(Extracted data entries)
------------------------------------------------------------
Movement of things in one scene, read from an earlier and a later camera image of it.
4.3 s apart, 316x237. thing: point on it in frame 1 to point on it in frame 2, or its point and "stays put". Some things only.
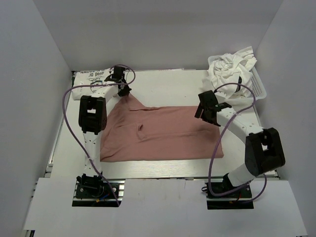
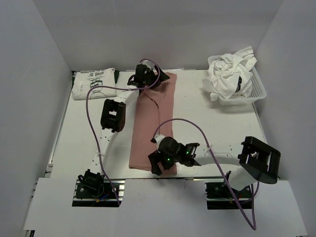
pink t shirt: x=133 y=133 to x=153 y=103
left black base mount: x=94 y=191 stays put
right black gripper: x=201 y=112 to x=158 y=160
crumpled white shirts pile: x=231 y=68 stays put
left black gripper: x=124 y=89 to x=153 y=76
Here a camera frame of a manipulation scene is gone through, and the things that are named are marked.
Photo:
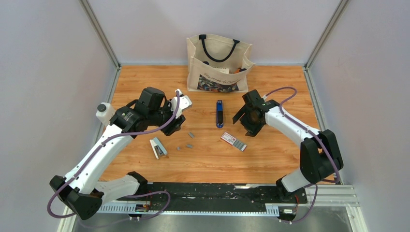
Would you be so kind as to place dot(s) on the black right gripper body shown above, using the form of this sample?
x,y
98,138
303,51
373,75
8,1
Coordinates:
x,y
247,119

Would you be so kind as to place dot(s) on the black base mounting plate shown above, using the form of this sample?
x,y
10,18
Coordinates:
x,y
217,197

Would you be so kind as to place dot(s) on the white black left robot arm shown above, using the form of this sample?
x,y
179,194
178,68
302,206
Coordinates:
x,y
81,189

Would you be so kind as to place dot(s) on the red white staple box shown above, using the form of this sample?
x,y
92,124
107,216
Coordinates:
x,y
233,141

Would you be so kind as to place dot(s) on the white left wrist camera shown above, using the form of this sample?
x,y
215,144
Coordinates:
x,y
180,103

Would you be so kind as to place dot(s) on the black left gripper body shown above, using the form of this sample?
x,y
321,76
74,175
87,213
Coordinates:
x,y
161,116

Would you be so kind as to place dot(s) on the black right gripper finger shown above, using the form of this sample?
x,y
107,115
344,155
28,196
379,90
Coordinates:
x,y
239,114
253,131

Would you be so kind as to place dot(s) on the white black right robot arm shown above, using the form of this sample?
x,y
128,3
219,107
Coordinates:
x,y
320,155

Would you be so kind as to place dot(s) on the light blue white stapler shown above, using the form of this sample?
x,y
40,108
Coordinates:
x,y
158,148

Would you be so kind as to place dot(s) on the aluminium frame rail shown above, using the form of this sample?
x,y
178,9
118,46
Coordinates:
x,y
330,208

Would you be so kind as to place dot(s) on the beige canvas tote bag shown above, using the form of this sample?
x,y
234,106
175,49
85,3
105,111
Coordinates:
x,y
218,64

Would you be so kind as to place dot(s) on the blue black stapler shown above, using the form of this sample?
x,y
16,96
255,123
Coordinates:
x,y
219,114

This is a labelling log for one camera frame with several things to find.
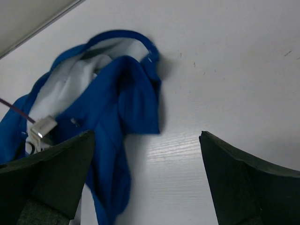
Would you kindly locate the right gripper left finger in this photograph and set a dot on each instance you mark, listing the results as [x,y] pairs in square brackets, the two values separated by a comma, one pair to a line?
[45,188]

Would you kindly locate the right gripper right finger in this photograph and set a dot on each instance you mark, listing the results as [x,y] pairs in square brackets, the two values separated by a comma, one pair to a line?
[247,190]

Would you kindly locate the blue jacket with white lining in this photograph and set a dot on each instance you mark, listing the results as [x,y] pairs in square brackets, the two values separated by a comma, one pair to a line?
[108,85]

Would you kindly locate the aluminium table edge rail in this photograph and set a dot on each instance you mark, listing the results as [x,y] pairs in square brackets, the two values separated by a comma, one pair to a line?
[20,20]

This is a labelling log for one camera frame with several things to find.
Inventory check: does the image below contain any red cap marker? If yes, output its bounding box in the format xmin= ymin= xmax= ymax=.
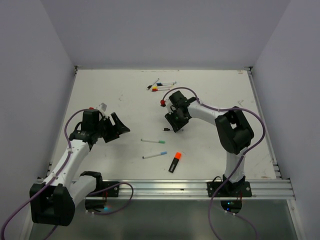
xmin=151 ymin=88 xmax=170 ymax=92

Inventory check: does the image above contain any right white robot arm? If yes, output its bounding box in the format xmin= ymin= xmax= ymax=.
xmin=160 ymin=91 xmax=254 ymax=197

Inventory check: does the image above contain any orange highlighter cap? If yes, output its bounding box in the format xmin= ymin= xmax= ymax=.
xmin=174 ymin=152 xmax=182 ymax=160

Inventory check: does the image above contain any blue cap marker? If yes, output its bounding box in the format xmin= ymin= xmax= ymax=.
xmin=142 ymin=151 xmax=168 ymax=159

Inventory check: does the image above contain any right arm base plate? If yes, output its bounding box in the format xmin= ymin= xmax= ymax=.
xmin=206 ymin=181 xmax=253 ymax=198

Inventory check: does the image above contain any aluminium right side rail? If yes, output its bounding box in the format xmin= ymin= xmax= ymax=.
xmin=245 ymin=66 xmax=283 ymax=180

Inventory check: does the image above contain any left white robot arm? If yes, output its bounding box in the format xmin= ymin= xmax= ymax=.
xmin=29 ymin=108 xmax=130 ymax=227

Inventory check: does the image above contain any black cap marker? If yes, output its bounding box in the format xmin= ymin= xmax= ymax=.
xmin=146 ymin=78 xmax=160 ymax=90

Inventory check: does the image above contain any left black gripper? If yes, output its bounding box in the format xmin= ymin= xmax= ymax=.
xmin=94 ymin=112 xmax=130 ymax=143

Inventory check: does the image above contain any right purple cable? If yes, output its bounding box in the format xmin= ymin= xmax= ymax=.
xmin=161 ymin=86 xmax=266 ymax=240

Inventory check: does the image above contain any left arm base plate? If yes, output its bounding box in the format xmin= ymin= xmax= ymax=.
xmin=85 ymin=181 xmax=120 ymax=198

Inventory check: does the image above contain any aluminium front rail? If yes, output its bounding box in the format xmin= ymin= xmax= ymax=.
xmin=32 ymin=177 xmax=297 ymax=201

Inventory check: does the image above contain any aluminium rail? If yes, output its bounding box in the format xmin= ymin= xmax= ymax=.
xmin=32 ymin=177 xmax=297 ymax=201
xmin=245 ymin=66 xmax=283 ymax=180

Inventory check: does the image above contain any yellow cap marker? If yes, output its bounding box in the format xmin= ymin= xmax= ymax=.
xmin=152 ymin=85 xmax=173 ymax=90

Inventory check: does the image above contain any green cap marker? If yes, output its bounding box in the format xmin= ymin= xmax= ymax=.
xmin=141 ymin=138 xmax=166 ymax=144

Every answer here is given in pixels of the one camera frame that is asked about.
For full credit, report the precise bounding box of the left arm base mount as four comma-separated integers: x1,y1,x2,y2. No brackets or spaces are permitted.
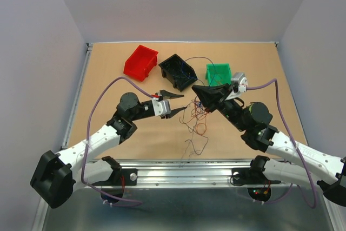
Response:
96,168,138,186

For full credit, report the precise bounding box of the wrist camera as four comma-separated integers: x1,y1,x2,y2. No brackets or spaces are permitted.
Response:
225,72,248,101
152,93,171,118

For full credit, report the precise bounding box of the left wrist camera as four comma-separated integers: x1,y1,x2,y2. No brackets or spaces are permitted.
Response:
152,93,171,118

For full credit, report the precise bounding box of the blue thin cable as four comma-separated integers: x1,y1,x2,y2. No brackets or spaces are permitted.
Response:
172,56,217,107

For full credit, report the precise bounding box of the black plastic bin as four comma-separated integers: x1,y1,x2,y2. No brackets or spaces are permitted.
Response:
158,54,198,92

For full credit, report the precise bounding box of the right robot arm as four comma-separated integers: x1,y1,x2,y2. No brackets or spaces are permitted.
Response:
192,84,345,207

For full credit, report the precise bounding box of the thin black cable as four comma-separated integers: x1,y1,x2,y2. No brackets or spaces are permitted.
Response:
178,103,210,168

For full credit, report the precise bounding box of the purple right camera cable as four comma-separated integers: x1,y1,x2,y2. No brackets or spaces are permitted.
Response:
245,78,317,209

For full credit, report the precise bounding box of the red plastic bin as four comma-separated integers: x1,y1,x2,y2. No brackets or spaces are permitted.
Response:
123,45,158,82

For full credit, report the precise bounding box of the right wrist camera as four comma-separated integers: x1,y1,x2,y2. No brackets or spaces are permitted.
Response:
225,72,248,101

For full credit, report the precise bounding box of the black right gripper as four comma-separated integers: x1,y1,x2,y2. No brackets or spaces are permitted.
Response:
191,83,248,132

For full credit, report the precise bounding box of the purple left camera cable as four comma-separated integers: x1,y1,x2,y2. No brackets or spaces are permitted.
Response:
81,76,160,208

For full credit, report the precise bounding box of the green plastic bin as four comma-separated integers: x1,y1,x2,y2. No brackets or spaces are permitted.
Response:
205,63,232,87

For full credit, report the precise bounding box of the purple camera cable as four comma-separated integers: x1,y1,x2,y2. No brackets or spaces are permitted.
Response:
81,76,160,208
245,78,317,209

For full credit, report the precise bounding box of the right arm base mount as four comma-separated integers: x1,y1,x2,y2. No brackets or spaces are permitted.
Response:
230,167,281,186

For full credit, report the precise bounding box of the aluminium table frame rail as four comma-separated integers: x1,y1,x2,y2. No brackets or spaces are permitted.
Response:
32,42,346,231

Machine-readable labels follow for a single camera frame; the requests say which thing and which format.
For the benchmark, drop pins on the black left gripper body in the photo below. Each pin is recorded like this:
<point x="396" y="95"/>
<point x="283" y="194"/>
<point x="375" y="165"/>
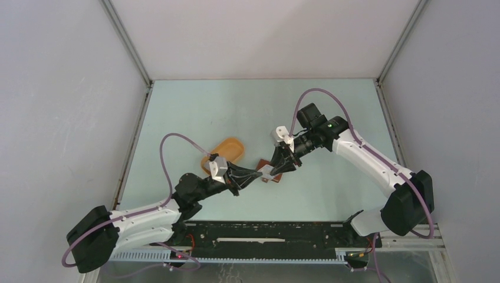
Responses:
<point x="214" y="187"/>

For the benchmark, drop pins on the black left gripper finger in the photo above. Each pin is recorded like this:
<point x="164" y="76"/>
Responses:
<point x="238" y="183"/>
<point x="241" y="172"/>

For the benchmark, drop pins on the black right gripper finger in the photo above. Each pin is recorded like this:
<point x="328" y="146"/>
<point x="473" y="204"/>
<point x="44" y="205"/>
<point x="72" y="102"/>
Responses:
<point x="293" y="163"/>
<point x="280" y="157"/>

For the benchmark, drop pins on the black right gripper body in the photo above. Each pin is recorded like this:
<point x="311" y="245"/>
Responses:
<point x="304" y="144"/>

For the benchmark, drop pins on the brown leather card holder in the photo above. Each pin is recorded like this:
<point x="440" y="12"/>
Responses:
<point x="276" y="179"/>

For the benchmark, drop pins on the white striped credit cards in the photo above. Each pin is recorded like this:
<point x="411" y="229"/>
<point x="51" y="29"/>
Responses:
<point x="266" y="171"/>

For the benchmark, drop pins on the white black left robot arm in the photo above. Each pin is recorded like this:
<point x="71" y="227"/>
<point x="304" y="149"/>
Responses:
<point x="104" y="233"/>

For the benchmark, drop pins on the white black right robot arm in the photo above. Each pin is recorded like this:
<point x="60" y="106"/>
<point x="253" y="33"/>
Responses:
<point x="410" y="198"/>

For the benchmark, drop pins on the orange plastic tray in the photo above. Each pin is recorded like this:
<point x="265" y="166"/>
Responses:
<point x="232" y="149"/>

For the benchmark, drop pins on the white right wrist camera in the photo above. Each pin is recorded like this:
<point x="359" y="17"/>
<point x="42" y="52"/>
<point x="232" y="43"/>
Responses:
<point x="281" y="135"/>

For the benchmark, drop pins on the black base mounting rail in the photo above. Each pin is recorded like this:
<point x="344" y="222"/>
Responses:
<point x="263" y="240"/>

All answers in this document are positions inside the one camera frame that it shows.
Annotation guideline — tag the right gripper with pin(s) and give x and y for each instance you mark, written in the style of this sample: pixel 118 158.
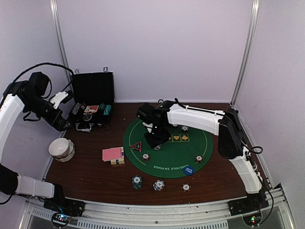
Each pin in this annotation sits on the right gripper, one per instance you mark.
pixel 154 143

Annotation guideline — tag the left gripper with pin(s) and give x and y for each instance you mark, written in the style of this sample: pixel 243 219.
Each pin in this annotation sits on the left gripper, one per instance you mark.
pixel 58 125

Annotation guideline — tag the red-backed card deck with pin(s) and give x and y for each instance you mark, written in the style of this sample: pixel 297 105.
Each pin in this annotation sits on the red-backed card deck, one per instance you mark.
pixel 112 154

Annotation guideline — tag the blue small blind button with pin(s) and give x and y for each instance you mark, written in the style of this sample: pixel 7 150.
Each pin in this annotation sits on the blue small blind button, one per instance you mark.
pixel 189 170

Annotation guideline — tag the green chip stack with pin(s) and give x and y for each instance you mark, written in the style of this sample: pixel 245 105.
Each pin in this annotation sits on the green chip stack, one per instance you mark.
pixel 137 182

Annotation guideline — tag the blue white chip stack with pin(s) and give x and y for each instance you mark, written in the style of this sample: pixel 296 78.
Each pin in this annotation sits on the blue white chip stack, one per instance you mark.
pixel 158 185

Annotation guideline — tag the red black chip stack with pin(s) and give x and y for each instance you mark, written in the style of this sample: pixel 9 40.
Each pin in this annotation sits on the red black chip stack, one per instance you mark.
pixel 186 187

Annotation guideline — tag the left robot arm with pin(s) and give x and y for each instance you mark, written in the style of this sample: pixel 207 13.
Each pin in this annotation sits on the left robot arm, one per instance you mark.
pixel 27 97

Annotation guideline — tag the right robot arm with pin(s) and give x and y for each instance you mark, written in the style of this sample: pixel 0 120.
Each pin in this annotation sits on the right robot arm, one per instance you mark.
pixel 223 124

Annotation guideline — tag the triangular all-in marker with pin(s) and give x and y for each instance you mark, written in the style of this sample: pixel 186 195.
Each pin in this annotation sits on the triangular all-in marker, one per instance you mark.
pixel 137 146

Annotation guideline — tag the white ceramic bowl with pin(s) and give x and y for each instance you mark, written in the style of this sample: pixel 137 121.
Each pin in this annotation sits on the white ceramic bowl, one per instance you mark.
pixel 59 146

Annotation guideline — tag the clear acrylic dealer puck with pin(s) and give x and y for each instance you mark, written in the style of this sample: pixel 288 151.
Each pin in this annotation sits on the clear acrylic dealer puck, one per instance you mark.
pixel 87 117

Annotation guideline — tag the round green poker mat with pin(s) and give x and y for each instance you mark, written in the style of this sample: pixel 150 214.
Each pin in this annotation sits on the round green poker mat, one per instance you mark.
pixel 174 155

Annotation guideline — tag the card deck in case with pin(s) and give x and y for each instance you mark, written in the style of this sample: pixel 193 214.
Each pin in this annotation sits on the card deck in case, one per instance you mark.
pixel 91 109

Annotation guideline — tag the scalloped white bowl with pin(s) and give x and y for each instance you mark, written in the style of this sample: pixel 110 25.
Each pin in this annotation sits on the scalloped white bowl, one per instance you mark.
pixel 66 156

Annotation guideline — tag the gold card box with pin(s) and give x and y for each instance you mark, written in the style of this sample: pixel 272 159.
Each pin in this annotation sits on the gold card box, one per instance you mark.
pixel 118 160

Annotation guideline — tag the black poker case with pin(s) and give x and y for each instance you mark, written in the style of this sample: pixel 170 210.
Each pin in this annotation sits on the black poker case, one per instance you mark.
pixel 93 89

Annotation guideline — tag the teal chips in case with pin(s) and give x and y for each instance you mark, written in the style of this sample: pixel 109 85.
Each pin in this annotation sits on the teal chips in case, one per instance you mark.
pixel 105 109

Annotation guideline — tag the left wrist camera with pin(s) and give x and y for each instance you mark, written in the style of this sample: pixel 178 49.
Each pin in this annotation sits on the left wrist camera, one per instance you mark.
pixel 61 97

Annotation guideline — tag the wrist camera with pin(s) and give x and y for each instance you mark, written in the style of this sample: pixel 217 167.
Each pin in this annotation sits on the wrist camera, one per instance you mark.
pixel 145 113
pixel 61 97

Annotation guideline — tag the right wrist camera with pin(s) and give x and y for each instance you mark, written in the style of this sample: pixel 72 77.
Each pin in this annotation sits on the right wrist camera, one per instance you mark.
pixel 145 113

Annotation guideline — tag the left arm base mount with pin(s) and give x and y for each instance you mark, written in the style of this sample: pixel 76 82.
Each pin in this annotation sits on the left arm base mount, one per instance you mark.
pixel 69 207

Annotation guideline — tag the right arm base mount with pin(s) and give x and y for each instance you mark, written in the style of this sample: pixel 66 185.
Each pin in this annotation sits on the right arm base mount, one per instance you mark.
pixel 245 205

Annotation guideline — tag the aluminium front rail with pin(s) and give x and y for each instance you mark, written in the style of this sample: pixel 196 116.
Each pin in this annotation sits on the aluminium front rail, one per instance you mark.
pixel 210 215

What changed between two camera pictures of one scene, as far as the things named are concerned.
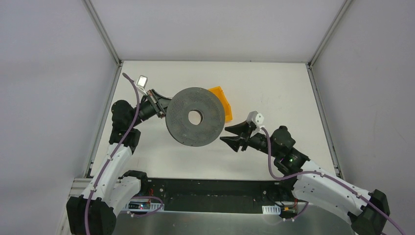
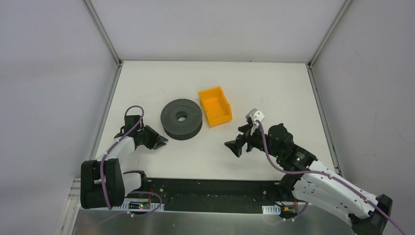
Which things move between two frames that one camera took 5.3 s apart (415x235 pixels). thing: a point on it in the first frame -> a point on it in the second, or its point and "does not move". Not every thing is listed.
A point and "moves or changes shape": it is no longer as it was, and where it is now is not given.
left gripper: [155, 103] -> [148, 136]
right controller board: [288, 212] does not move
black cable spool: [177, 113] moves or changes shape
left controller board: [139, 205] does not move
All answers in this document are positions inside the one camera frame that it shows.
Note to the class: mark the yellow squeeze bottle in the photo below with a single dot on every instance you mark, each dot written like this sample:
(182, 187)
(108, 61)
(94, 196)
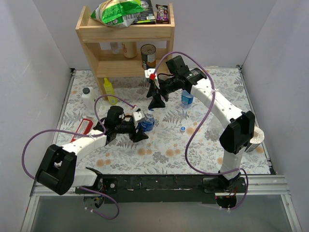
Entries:
(110, 91)

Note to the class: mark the tin can with label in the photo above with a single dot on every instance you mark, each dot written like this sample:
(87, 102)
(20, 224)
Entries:
(148, 55)

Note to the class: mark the black snack box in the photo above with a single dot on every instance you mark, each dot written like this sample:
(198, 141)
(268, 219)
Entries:
(147, 16)

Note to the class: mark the floral tablecloth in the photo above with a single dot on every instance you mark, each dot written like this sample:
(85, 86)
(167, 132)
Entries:
(163, 151)

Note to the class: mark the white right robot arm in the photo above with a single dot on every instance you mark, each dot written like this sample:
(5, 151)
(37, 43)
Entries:
(238, 125)

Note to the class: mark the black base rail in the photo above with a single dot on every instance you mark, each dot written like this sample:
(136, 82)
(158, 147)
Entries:
(167, 188)

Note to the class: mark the clear crumpled plastic bottle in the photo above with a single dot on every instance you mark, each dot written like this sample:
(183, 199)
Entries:
(215, 126)

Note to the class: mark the red rectangular box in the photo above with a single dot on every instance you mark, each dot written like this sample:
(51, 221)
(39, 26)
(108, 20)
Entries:
(84, 128)

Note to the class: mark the beige cylinder bottle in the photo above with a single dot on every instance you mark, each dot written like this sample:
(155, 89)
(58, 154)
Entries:
(129, 49)

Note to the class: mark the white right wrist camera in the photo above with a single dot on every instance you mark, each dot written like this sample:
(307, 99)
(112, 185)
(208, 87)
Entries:
(151, 75)

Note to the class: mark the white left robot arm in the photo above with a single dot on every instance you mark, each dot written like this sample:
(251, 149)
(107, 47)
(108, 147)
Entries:
(57, 170)

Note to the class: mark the white bottle black cap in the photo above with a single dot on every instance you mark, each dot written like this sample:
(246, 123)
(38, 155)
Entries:
(89, 96)

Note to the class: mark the brown candy bar pack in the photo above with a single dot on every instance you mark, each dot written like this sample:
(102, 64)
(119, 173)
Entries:
(162, 14)

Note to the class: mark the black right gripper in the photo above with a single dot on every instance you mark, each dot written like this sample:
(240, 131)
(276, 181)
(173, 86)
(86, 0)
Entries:
(157, 88)

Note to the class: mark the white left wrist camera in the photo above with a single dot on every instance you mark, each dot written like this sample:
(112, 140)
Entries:
(138, 114)

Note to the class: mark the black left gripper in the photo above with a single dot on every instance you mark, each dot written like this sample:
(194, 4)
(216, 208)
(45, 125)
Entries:
(134, 130)

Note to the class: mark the black wrapped paper roll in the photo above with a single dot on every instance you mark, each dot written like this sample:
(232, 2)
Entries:
(257, 139)

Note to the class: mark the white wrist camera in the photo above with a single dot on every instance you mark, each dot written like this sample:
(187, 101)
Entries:
(151, 75)
(138, 114)

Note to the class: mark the blue label water bottle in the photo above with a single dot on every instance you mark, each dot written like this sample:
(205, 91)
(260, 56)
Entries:
(148, 123)
(187, 99)

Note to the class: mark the green chip bag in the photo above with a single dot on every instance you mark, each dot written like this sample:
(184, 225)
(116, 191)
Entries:
(117, 13)
------------------------------------------------------------
● **What the task asks**:
Among the entries above, find the line with "Which things move" and the line with "right controller board: [288, 212]"; give again exactly these two lines and all lines between them.

● **Solved problem**:
Which things move between two frames that one camera took 5.3 s apart (415x235 pixels). thing: a point on it in the first frame -> a point on it in the second, or its point and "does not move". Not every thing is listed.
A point and "moves or changes shape": it is no longer as it was, and where it is now is not given.
left gripper: [155, 103] -> [148, 136]
right controller board: [288, 212] does not move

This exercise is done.